Is there any winning strategy? "Adam and Eve take turns writing one number each..."

[aleksamid]

a) Adam and Eve take turns writing one number each until they have 20 numbers in a row. Adam writes the first number, and the only numbers they can use are 1, 2, 3, 4, and 5. Eve tries to ensure that the 20-digit number obtained is divisible by 9. Can Adam prevent it?

(b) The same task as above, but this time Adam and Eve write a 30-digit number.

I know that : "A natural number is divisible by 9 iff its checksum is." But i do not know how to continue from that.

 

[Dr.Peterson]

a) Adam and Eve take turns writing one number each until they have 20 numbers in a row. Adam writes the first number, and the only numbers they can use are 1, 2, 3, 4, and 5. Eve tries to ensure that the 20-digit number obtained is divisible by 9. Can Adam prevent it?

(b) The same task as above, but this time Adam and Eve write a 30-digit number.

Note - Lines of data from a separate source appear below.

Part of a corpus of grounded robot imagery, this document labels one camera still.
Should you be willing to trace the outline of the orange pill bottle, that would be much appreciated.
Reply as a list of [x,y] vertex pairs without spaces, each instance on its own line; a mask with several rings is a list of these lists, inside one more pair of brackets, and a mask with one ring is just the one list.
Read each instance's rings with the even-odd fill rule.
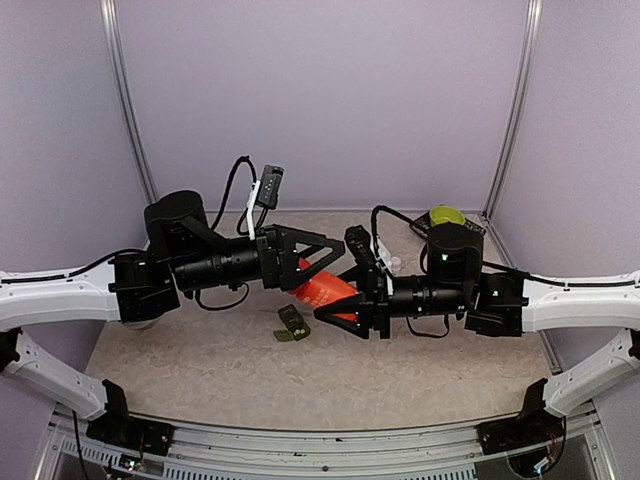
[[357,294],[357,289],[337,276],[321,270],[290,294],[313,309]]

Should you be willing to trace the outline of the green weekly pill organizer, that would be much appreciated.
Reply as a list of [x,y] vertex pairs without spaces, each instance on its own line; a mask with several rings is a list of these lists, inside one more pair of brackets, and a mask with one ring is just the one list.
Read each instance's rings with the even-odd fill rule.
[[[300,341],[311,334],[310,327],[295,305],[289,304],[280,308],[278,310],[278,317],[284,325],[283,329],[273,332],[274,338],[278,342]],[[295,335],[293,332],[296,328],[305,328],[306,333]]]

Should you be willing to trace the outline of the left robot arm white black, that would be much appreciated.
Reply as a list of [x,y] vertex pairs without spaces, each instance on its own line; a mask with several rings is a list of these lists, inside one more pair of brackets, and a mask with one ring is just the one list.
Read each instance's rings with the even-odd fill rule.
[[175,310],[181,297],[259,281],[292,291],[339,259],[342,241],[271,225],[227,238],[207,223],[202,197],[173,192],[144,210],[145,250],[123,249],[76,270],[1,275],[1,373],[20,378],[121,445],[140,434],[118,385],[89,377],[43,351],[25,327],[94,320],[130,324]]

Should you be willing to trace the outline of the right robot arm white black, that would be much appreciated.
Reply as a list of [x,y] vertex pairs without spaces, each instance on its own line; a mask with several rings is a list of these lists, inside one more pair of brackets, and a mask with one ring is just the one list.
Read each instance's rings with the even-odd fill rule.
[[362,339],[389,334],[393,318],[455,315],[466,329],[489,337],[564,328],[616,327],[600,350],[560,375],[527,388],[511,426],[523,444],[535,442],[577,406],[639,370],[639,274],[553,279],[491,264],[483,271],[483,236],[451,222],[430,227],[420,275],[390,277],[365,246],[362,227],[345,240],[356,265],[356,294],[318,307],[316,319]]

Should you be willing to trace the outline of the black patterned square plate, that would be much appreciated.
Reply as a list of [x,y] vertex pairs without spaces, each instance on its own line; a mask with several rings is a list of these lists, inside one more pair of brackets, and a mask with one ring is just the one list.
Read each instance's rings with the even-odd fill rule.
[[468,220],[467,218],[464,218],[464,220],[465,222],[462,226],[460,225],[455,226],[451,222],[445,222],[442,225],[433,227],[431,225],[430,212],[427,211],[426,213],[414,219],[410,223],[409,227],[414,233],[416,233],[417,235],[421,236],[424,239],[427,239],[429,237],[429,234],[433,229],[436,229],[437,231],[442,231],[442,232],[455,231],[457,233],[465,230],[465,231],[475,232],[479,234],[481,237],[484,237],[486,235],[487,230],[484,227],[482,227],[481,225],[471,220]]

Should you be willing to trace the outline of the lime green bowl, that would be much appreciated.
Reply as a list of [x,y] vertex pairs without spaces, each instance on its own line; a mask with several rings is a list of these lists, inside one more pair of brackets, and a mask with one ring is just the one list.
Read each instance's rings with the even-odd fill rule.
[[429,222],[431,227],[446,223],[464,226],[466,224],[466,218],[464,214],[456,208],[439,205],[430,209]]

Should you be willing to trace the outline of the white bowl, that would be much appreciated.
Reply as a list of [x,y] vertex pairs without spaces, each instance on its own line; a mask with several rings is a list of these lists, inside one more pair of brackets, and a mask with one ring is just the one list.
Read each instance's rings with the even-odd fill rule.
[[159,322],[156,320],[147,320],[142,322],[128,322],[123,323],[123,326],[132,331],[145,331],[153,328]]

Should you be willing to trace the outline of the front aluminium rail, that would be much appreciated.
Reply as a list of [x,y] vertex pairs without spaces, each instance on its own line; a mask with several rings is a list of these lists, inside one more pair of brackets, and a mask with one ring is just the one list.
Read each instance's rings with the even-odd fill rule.
[[130,395],[133,415],[172,425],[166,450],[136,453],[84,436],[67,408],[54,409],[33,479],[516,479],[545,448],[562,454],[536,479],[615,479],[610,444],[586,403],[556,439],[492,451],[484,419],[406,428],[311,429],[196,421],[176,397]]

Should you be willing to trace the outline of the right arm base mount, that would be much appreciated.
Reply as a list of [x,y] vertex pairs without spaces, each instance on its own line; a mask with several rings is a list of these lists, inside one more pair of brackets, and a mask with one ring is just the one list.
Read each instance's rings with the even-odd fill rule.
[[480,423],[477,432],[483,454],[492,455],[562,437],[565,418],[545,412],[526,418],[513,416]]

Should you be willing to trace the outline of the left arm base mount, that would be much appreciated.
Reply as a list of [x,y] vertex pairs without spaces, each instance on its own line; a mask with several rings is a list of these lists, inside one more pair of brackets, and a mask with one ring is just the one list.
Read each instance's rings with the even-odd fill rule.
[[86,435],[108,445],[165,457],[173,440],[174,427],[165,422],[105,414],[88,422]]

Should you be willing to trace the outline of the left aluminium frame post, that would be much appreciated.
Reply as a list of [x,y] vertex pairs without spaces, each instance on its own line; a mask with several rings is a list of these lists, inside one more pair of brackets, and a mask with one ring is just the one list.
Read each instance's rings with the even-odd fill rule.
[[119,105],[123,115],[126,135],[133,155],[133,162],[147,204],[158,200],[158,189],[144,148],[137,119],[133,95],[129,85],[125,52],[119,29],[117,2],[101,0],[100,12],[112,71],[116,83]]

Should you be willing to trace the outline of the aluminium frame post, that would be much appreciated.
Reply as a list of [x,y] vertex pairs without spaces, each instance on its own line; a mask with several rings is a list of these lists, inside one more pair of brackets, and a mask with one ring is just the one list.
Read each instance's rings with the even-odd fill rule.
[[517,135],[526,106],[542,11],[542,0],[530,0],[527,3],[524,36],[511,106],[509,108],[506,129],[499,151],[498,163],[483,208],[483,215],[488,222],[491,222],[497,213],[499,201],[506,185],[508,170],[513,159]]
[[144,148],[137,119],[133,95],[129,85],[125,52],[119,29],[117,2],[101,0],[100,12],[112,71],[116,83],[119,105],[123,115],[126,135],[133,155],[133,162],[147,204],[158,200],[158,189]]

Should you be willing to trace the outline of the right aluminium frame post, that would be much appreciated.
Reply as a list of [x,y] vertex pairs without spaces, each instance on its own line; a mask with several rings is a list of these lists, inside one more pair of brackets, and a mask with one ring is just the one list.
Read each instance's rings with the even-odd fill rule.
[[524,36],[511,106],[509,108],[506,129],[499,151],[498,163],[483,208],[483,215],[488,222],[491,222],[497,213],[499,201],[506,185],[508,170],[513,159],[517,135],[526,106],[542,11],[542,0],[530,0],[527,3]]

I know that : "A natural number is divisible by 9 iff its checksum is." But i do not know how to continue from that.

I haven't tried solving this yet, but I know what I'd think about first: the last pair of moves.

Under what conditions would Eve be unable to attain her goal with the 20th digit?

Under what conditions can Adam leave the number in that state after writing the 19th digit?

Then I'd think about working backward to find a strategy for Adam, if possible.

 

[Steven G]

When you divide the sum of the first 19 numbers by 9 the remainder will be 0,1,2,...,7 or 8. Which of those remainders will allow Eve to get the sum of the 20 digits to be divisible by 9. Which remainders will not. As Dr Peterson advised, now work backwards.

 

[blamocur]

Since it's been more than the mandatory week since op I am posting a summary answer here. To simplify the notation below all variables and expressions belong to [imath]\mathbb Z_9[/imath], i.e. considered modulo 9.

1. Let [imath]S_i[/imath] be the sum of digits (modulo 9) at step [imath]i[/imath]. If Eve wants to be able to achieve [imath]S_{2k} \equiv n (\mbox{mod\;} 9)[/imath] she needs [imath]S_{2k-1} \in T_{2k-1} = \{n-5,n-4,n-3,n-2,n-1\}[/imath].
2. To make sure that Adam cannot avoid putting [imath]S_{2k-1}[/imath] in [imath]T_{2k-1}[/imath] all she needs to do is to make sure that [imath]S_{2k-2} = n-6 = n+3[/imath].
3. Since [imath]S_0 = 0[/imath] Eve can always drive [imath]S_{2k}[/imath] to [imath]3k ({mod\;} 9)[/imath]. Such strategy guarantees Eve's success when [imath]k = 30[/imath] but not for for [imath]k=20[/imath].
4. Moreover, Adam can use a similar strategy to deny Eve's success when [imath]k[/imath] is not divisible by 3. All he has to do is to make sure that [imath]S_{2k-1} \in \{0,1,2,3\}[/imath]. For this he must pick [imath]S_1 \in R_1 = \{3k-3,3k-2,3k-1,3k\}[/imath]. The only case where he cannot do that is when [imath]R_1 \cap \{1,2,3,4,5\} = \emptyset[/imath], which means [imath]3k \equiv 0 ({mod\;} 9)[/imath]

Summary: the victory can be guaranteed for Eve when [imath]k\equiv 0 (mod\; 3)[/imath], otherwise the victory can be guaranteed for Adam.